Kinder Pinguì e altri racconti

La Venezia lisergica di Ancarani
di Fabio Marzari

A giugno e luglio al Teatrino di Palazzo Grassi torna Atlantide, ritratto spietato di Venezia che Yuri Ancarani ha presentato all’ultima Mostra del Cinema. Tra nuove religioni adolescenziali e luci di una città illuminata a pelo d’acqua.

«Atlantide è un film nato senza sceneggiatura. I dialoghi sono rubati dalla vita reale e la storia si è sviluppata in divenire durante un’osservazione di circa quattro anni, seguendo la vita dei ragazzi. Questo metodo di lavoro mi ha dato la possibilità di superare il limite di progettazione tradizionale nel cinema: prima la scrittura e poi la realizzazione. Così il film ha potuto registrare in maniera reattiva questo momento di grande cambiamento di Venezia e della laguna, da un punto di vista difficile da percepire, attento allo sguardo degli adolescenti. Il desiderio di vivere così da vicino le loro vite, dentro i loro barchini, ha reso possibile tutto il resto: il film si è lentamente costruito da solo». Questo scrive Yuri Ancarani a proposito del suo lavoro, un’opera d’arte o un film a seconda di come lo si voglia fruire.

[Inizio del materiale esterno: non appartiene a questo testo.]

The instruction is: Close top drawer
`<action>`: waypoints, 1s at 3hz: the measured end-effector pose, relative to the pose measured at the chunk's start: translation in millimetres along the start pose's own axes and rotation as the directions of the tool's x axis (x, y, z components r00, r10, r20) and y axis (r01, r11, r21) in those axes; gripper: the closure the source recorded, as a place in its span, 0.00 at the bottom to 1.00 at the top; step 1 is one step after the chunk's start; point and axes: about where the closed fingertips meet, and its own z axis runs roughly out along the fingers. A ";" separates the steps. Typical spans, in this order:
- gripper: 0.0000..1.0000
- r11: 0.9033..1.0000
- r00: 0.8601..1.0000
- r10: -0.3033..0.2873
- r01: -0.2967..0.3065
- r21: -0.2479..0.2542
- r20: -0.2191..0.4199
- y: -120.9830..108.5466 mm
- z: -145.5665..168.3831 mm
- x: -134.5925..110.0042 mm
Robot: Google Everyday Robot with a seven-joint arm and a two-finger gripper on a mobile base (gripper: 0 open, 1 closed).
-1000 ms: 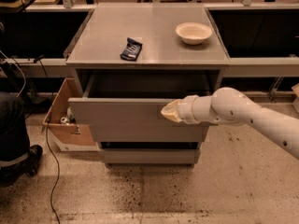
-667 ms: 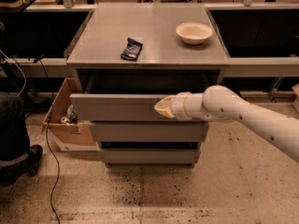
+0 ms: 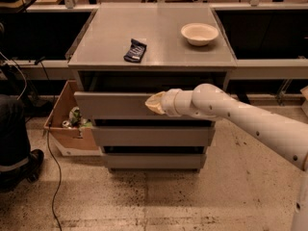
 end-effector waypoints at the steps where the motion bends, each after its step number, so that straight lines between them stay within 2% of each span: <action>1: 1.00 1.000 0.999 -0.013 0.013 0.001 0.044 -2.3 30.2 -21.5; 2: 1.00 1.000 0.999 -0.013 0.013 0.001 0.044 -2.3 30.2 -21.5; 3: 1.00 1.000 0.998 0.014 -0.013 -0.020 0.062 6.7 3.4 -21.9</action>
Offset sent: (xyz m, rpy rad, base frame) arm 0.0227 0.0317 0.0072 0.0343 -0.0378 0.0132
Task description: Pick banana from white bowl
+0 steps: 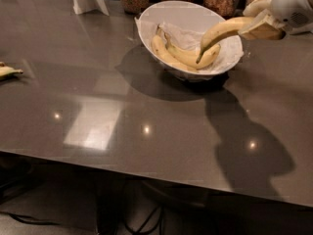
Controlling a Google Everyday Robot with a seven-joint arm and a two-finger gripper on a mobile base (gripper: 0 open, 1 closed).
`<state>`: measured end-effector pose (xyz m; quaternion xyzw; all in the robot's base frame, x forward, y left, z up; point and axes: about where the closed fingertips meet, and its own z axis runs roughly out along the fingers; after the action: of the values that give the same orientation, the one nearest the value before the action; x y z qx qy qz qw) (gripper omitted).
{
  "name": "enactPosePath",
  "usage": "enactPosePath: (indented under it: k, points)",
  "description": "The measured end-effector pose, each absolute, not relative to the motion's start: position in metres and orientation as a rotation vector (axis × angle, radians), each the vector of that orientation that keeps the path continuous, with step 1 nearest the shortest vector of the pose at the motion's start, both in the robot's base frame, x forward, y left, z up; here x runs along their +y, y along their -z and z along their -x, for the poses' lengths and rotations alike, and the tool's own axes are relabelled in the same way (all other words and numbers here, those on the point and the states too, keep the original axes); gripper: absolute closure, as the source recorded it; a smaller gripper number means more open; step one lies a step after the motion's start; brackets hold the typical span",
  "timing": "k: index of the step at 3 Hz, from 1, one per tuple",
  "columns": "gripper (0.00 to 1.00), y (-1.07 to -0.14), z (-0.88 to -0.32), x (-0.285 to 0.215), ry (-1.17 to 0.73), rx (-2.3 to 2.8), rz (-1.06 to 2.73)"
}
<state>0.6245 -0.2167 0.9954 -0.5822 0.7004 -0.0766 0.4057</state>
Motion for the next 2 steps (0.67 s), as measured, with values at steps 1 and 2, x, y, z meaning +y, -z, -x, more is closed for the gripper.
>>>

La Venezia di Ancarani è una delle più interessanti, visionarie, post-metafisiche raffigurazioni di un’immagine collettiva universale che siano mai state offerte allo sguardo degli spettatori, le luci e le architetture sono un tratto artistico meravigliosamente reso per punteggiare uno stato della mente, un’allucinazione post lisergica totalmente scevra di retorica. L’idea di una barca come metafora di vita sospesa, un pensiero dal tocco futurista inseguendo la velocità che stride con l’idea di una lentezza ancestrale che avvolge Venezia e la sua laguna e come per Caronte un mezzo per compiere una trasmigrazione da un altrove all’ignoto. La linea d’ombra tra l’età dell’incoscienza e la responsabilità di essere adulti, immersi in un paesaggio ferocemente incantato, aspro da comprendere se non si è parte di esso per nascita. Daniele è il personaggio simbolo del film, un ragazzo che vive di espedienti a Sant’Erasmo, un’isola della laguna di Venezia. I suoi coetanei vivono all’insegna dello svago e, in nome della “religione del barchino”, passano il tempo ad elaborare motori sempre più potenti per trasformare piccoli motoscafi in pericolosi bolidi da competizione. Da loro emarginato, Daniele sogna per sé un barchino capace di andare più forte di tutti. I “ragazzi dei barchini” sono maschi sull’orlo del passaggio all’età adulta: poi lasceranno il gruppo, cambieranno barca, affronteranno una nuova vita. Calati in una realtà nella quale il degrado ha intaccato le relazioni, questi giovani rappresentano una generazione alla deriva animata dall’esigenza di portare tutto al limite, anche nella velocità. Quella raccontata da Ancarani è una balorda storia di iniziazione maschile, violenta e predestinata al fallimento, che esplode trascinando la città fantasma in un trip di naufragio psichedelico.